ASSIGNMENT:
In the listing below, print exactly the lines between the line holding "left gripper right" and the line holding "box. Model your answer on this example: [16,52,168,133]", inclusive, and no more.

-------- SUPPLIED RECORDS --------

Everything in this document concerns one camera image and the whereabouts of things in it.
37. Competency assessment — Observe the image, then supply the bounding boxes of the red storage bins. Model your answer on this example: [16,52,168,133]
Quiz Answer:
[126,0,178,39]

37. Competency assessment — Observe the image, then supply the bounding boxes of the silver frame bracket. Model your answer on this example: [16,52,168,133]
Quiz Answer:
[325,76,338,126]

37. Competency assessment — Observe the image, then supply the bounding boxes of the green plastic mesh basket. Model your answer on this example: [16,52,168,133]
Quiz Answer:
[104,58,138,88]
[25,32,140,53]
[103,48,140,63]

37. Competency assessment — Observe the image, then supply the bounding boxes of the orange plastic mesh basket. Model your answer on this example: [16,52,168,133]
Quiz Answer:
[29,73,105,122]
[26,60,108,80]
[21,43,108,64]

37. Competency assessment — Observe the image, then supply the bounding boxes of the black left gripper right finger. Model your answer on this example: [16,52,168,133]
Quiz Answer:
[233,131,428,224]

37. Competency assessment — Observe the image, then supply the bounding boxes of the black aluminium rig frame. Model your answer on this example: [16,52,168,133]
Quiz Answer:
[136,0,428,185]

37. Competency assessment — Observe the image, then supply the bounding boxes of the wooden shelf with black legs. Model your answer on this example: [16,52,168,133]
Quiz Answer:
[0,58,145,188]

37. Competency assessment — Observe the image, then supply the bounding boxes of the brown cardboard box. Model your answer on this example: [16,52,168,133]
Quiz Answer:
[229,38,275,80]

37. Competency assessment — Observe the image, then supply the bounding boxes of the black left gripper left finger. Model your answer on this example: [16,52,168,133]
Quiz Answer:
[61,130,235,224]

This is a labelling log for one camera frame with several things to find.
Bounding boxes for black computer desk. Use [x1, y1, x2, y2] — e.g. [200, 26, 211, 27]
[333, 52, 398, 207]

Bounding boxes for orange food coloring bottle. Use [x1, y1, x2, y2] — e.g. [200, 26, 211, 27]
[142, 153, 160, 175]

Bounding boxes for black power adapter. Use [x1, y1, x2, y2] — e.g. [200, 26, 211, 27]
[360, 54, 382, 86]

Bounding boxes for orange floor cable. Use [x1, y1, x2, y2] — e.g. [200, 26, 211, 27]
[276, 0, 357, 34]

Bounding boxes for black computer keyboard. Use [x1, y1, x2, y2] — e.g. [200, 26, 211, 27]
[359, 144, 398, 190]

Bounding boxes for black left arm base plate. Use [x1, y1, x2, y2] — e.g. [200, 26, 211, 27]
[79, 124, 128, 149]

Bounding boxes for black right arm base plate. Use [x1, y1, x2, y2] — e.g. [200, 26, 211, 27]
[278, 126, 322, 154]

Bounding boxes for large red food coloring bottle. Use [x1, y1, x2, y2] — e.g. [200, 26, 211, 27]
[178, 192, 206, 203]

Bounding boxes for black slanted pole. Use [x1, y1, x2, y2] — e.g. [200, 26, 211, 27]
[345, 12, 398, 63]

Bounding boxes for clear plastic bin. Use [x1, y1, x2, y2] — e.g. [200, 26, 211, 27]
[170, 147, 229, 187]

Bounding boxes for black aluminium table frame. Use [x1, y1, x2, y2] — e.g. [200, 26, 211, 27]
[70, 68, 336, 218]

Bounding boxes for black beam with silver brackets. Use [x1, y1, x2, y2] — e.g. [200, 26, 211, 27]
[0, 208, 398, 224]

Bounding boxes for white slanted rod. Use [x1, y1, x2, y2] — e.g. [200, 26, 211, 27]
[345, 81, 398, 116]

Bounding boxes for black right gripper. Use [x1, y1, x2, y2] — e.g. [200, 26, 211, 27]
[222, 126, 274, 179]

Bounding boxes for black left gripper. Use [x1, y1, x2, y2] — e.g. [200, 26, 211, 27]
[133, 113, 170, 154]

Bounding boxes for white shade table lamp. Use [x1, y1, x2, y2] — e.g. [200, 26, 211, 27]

--------

TASK RESULT:
37. Competency assessment — Observe the image, then supply the bounding boxes of the black left gripper right finger. Model your answer on this example: [16,52,168,133]
Quiz Answer:
[233,131,428,224]

37. Competency assessment — Observe the image, then supply the bounding boxes of the black aluminium rig frame. Model your answer on this example: [16,52,168,133]
Quiz Answer:
[136,0,428,185]

37. Competency assessment — Observe the image, then supply the bounding boxes of the wooden shelf with black legs. Model your answer on this example: [16,52,168,133]
Quiz Answer:
[0,58,145,188]

37. Competency assessment — Observe the image, then supply the bounding boxes of the brown cardboard box. Model your answer on this example: [16,52,168,133]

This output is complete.